Mas a escolha de João Ramos Patrocíno, candidato que integra a lista do PSD à Assembleia Municipal de Loures nas próximas eleições, trata-se de um “job for the boy” ou uma promoção legítima? As opiniões dividem-se: CDU e PSD de um lado; veterinários do outro.

Tudo começou quando Bernardino Soares venceu as eleições em Loures em 2013, sem maioria, e decidiu fazer um acordo com o PSD para a câmara de Loures, de forma a garantir a governabilidade no município. Como moeda de troca pelo apoio dos sociais-democratas, os dois vereadores do PSD ganharam pelouros: Fernando da Costa ficou com o gabinete de consultadoria jurídica e Nuno Botelho com o serviço de Polícia Municipal, a unidade de Turismo e a Unidade de Serviços de Veterinário Municipal.
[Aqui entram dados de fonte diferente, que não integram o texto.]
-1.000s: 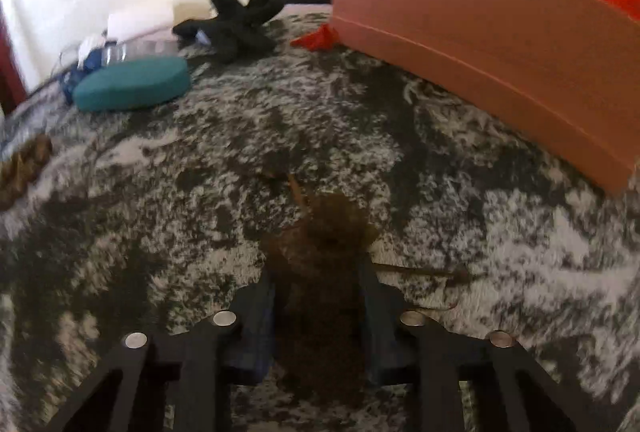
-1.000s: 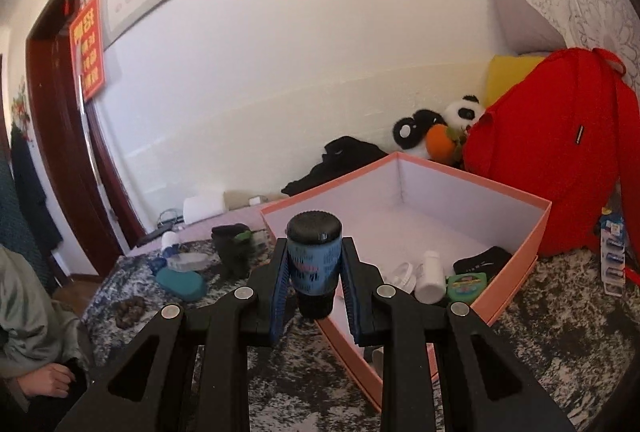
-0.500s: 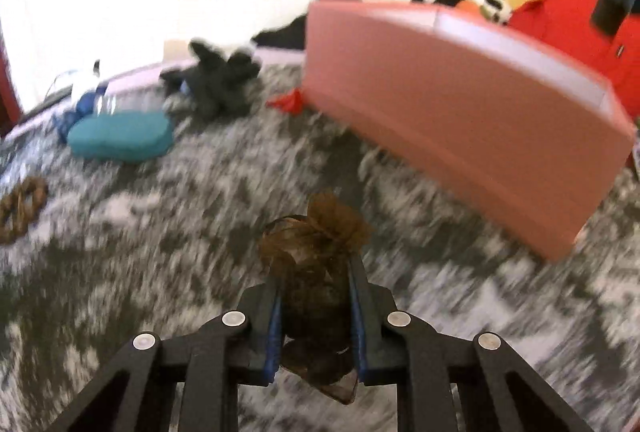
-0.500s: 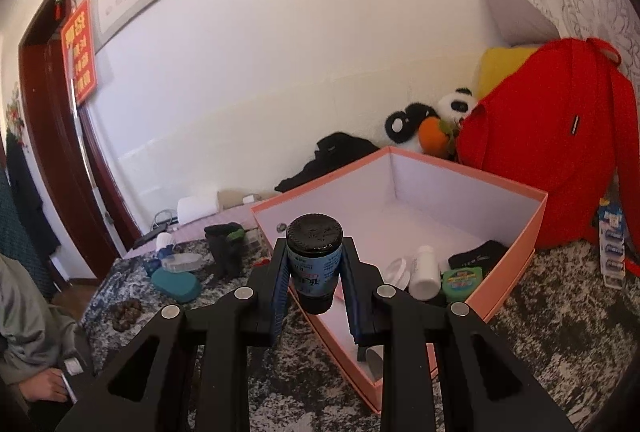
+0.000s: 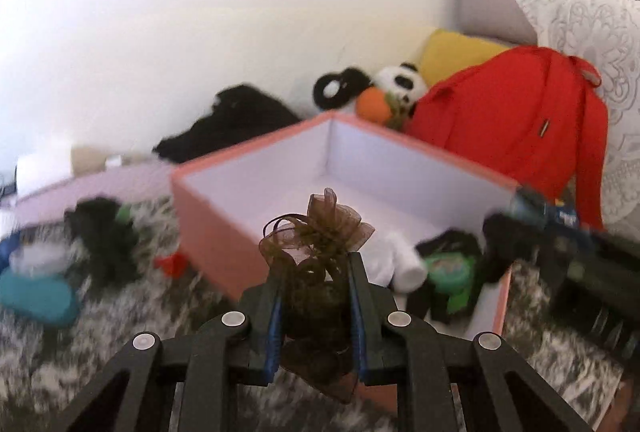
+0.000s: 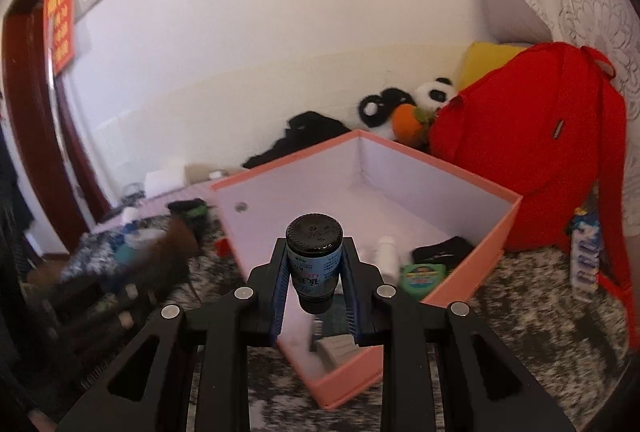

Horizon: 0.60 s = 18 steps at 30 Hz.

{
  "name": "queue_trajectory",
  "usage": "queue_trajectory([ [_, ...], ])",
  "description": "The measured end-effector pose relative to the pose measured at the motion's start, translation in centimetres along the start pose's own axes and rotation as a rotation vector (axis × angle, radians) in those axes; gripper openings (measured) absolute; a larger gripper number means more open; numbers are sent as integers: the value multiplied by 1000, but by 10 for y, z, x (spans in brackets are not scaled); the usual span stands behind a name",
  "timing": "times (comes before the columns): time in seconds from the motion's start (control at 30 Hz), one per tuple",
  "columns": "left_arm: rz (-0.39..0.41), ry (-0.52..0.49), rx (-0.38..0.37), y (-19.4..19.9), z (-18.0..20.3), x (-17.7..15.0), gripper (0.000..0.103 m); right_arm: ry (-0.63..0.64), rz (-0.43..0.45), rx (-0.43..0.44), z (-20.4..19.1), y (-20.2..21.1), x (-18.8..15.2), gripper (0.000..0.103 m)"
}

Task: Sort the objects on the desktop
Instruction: 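Open both grippers to drop the pouch and bottle into the box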

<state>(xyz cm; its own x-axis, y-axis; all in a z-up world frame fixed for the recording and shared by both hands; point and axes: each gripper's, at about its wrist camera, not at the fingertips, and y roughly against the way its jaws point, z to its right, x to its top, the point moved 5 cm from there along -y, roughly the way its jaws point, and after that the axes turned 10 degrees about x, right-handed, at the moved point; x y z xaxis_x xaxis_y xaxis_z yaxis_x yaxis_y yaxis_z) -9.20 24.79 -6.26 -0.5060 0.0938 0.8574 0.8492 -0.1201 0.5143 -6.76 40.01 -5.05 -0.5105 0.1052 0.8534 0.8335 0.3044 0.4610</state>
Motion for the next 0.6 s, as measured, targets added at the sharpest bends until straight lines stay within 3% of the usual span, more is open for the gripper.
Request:
queue_trajectory([
  [0.23, -68, -17, -73, -39, 38, 26, 23, -62, -65, -42, 35, -12, 8, 27],
  [0.37, -73, -94, -38, -61, 64, 35, 23, -137, -101, -22, 52, -27, 11, 27],
  [0.47, -81, -94, -31, -71, 71, 40, 24, -125, -111, -74, 60, -37, 16, 27],
  [0.57, -93, -74, -24, -78, 69, 39, 36, -161, -84, -67, 71, -40, 20, 29],
  [0.6, -98, -68, -25, -80, 67, 38, 36, -163, -77, -75, 74, -39, 22, 34],
])
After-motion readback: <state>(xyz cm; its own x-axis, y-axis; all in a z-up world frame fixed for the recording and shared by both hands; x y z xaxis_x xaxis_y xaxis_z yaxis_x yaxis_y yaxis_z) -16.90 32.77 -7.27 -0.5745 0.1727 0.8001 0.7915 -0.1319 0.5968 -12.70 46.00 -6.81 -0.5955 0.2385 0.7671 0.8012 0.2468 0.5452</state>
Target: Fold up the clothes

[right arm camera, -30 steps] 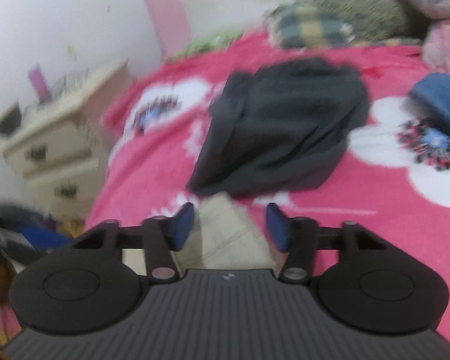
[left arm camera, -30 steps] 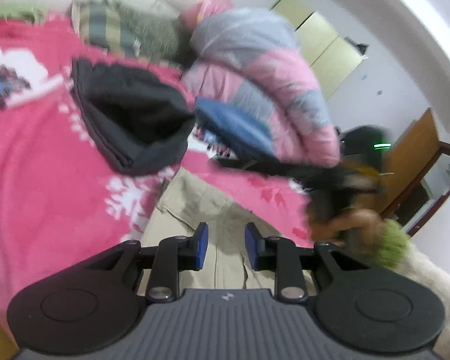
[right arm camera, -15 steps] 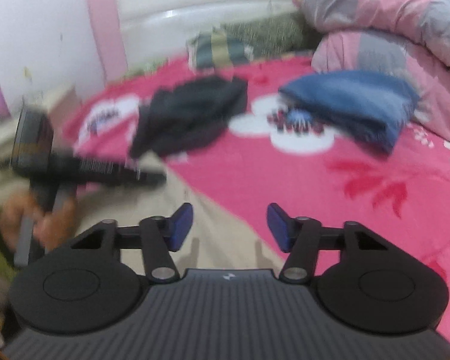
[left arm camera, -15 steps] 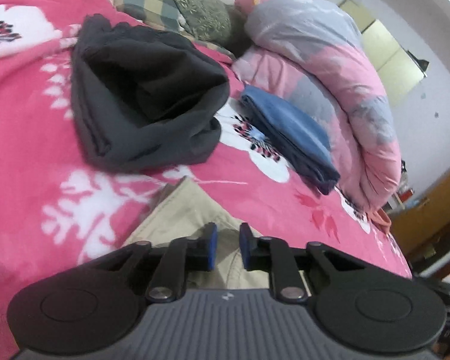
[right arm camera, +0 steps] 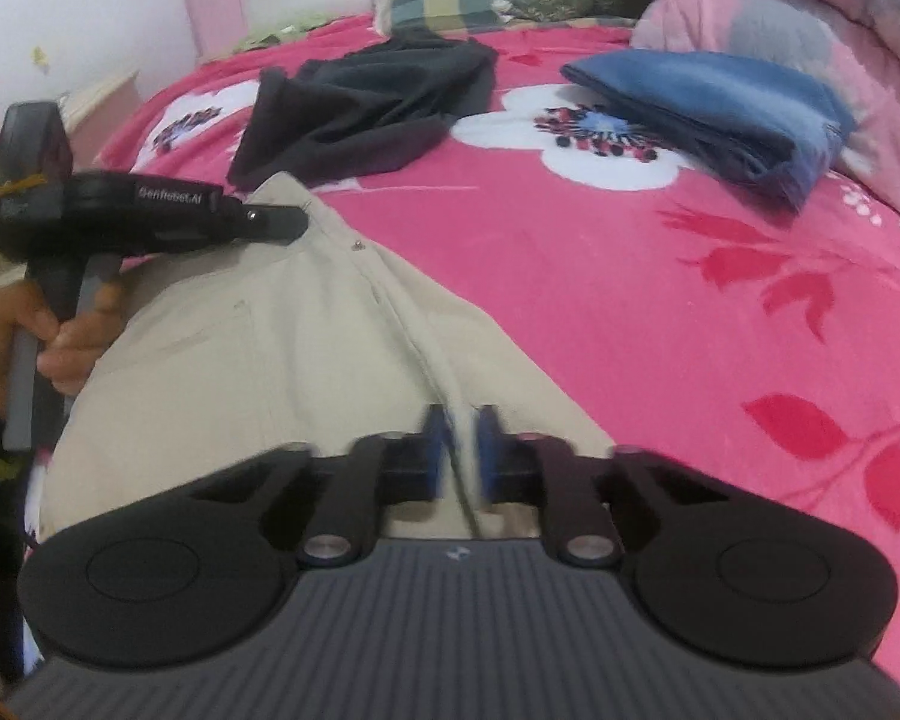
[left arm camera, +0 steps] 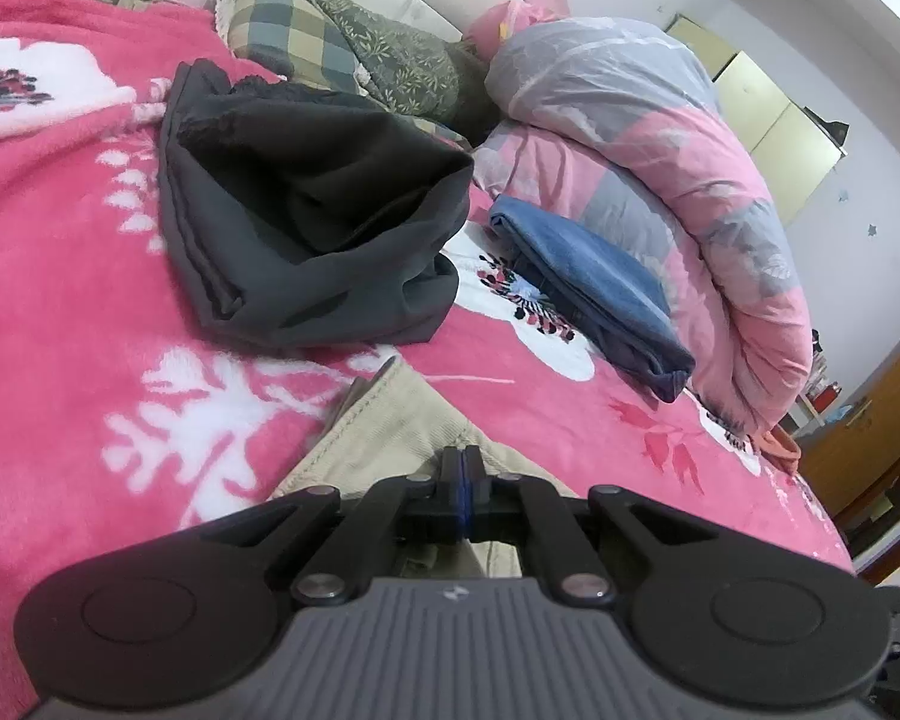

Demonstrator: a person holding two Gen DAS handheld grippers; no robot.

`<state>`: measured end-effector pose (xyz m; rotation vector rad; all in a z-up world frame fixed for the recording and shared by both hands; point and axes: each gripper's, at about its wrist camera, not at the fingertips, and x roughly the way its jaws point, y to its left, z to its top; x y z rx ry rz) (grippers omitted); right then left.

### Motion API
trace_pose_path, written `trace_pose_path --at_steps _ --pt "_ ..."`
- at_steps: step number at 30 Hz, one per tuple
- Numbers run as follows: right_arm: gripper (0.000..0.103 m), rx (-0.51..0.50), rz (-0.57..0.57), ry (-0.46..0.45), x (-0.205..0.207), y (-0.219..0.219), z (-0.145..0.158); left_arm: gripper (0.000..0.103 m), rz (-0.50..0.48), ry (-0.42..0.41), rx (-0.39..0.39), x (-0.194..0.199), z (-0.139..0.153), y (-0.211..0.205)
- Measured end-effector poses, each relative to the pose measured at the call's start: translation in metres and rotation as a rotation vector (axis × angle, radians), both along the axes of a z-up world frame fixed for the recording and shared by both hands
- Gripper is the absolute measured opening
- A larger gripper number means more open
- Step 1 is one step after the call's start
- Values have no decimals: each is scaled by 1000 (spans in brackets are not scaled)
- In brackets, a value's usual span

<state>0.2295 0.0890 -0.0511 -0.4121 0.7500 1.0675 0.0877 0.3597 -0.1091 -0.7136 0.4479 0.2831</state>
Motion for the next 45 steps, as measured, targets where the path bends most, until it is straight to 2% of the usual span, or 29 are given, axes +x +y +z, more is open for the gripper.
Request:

Embora o vereador tenha feito a proposta de nomes, a nomeação compete sempre ao presidente de câmara. O gabinete de Bernardino Soares, na resposta ao Observador, admite que “como em qualquer outro lugar de cargo dirigente a nomeação é feita pelo presidente da câmara” e explica que “esta nomeação ocorreu depois de discutida com o vereador do pelouro [Nuno Botelho] as várias hipóteses possíveis.” Porém, sugere que pode não ser uma solução que persista, embora o mandato já esteja a chegar ao fim: “Foi já aprovada em reunião de câmara o juri que permitirá o lançamento dos concursos para as chefias das unidades orgânicas do Município que ocorrerá brevemente.”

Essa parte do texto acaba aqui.